After 4 days of learning how to best utilize communication equipment and techniques, this course switched to focusing on how to detect and exploit those using the same equipment and techniques. This not only provided the students with additional skills and knowledge, but the field exercises in particular helped emphasize the importance of some of the things learned in the RTO sessions.

Although the class was held in what most students would have described as the proverbial “middle of nowhere”, it astounded me how much radio traffic there was in the area when the class was monitoring the airwaves. Weather information, water level monitors, emergency responder traffic, local VHF/UHF repeaters, commercial radio traffic, and on and on were just some of the multitude of signals we monitored during field exercises.

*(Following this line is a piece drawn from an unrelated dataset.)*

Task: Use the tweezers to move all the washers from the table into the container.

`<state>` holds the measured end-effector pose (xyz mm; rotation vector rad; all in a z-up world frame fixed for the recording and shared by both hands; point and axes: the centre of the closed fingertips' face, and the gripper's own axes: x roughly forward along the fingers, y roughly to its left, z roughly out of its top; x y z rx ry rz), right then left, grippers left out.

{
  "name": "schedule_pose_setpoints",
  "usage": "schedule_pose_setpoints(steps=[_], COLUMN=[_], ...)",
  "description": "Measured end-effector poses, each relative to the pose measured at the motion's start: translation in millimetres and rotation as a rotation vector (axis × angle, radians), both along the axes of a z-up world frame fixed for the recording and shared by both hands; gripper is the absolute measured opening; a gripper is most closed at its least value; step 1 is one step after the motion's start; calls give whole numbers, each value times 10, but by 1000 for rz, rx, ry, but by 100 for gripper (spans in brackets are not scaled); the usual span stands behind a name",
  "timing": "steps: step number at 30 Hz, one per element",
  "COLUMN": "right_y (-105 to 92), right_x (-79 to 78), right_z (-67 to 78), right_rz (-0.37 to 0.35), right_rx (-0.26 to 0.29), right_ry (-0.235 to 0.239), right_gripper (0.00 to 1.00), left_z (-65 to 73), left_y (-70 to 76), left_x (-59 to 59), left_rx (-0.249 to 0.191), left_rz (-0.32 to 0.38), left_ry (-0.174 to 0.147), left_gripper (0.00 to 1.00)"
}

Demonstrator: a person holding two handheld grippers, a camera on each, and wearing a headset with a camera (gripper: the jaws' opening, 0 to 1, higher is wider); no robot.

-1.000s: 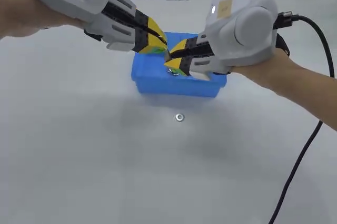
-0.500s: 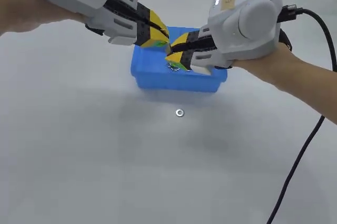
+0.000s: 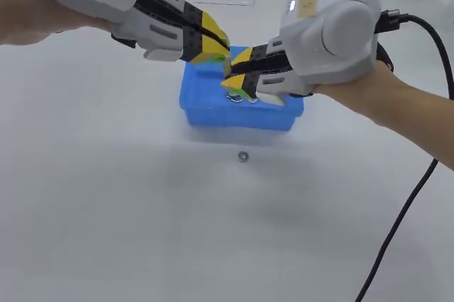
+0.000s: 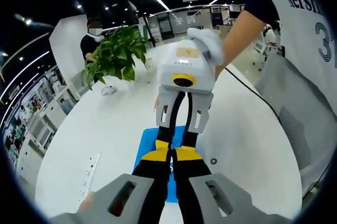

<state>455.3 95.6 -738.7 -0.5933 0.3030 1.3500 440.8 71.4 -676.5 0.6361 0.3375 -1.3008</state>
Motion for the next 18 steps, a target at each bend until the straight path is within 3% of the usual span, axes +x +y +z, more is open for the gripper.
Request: schedule_pose_setpoints(steps=[11, 18], right_y=[-74, -144], right_x=[-260, -527], right_z=[221, 273], right_rz=[16, 35], right_rx=[26, 19], right_ry=[0, 0], right_gripper=[12, 11], left_z=[222, 279], left_y=[-106, -165], left_x=[-290, -494], left_rx=[-28, -70], left_rz=[-32, -21], left_ry=[-38, -21], left_gripper=[5, 5])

This highlighted the absolute requirement to conduct and maintain a survey of what radio traffic is in your area. You don’t know what is in your area unless you monitor it!

The final day’s field exercise started with the students being split into 3 teams. One was headquarters, one was a patrol and the other was a signals interdiction team. We conducted this exercise three times so that each team had a turn in each role. Without giving away any details, in my opinion this was the most informative exercise we conducted over the 6 days. It encompassed and put to use all of the skills and techniques we had learned the previous 5 days into a realistic set of circumstances. Friendly competition between the teams made this about as realistic as possible, compared to a real life situation.

CONCLUSION

I have trained with several other companies covering different tactical topics. I have to say that this experience was the most informative, well planned and expertly executed set of training classes I have taken part in to date. Time and circumstances in our country permitting, I plan to attend further classes with NC Scout. I urge you to do likewise!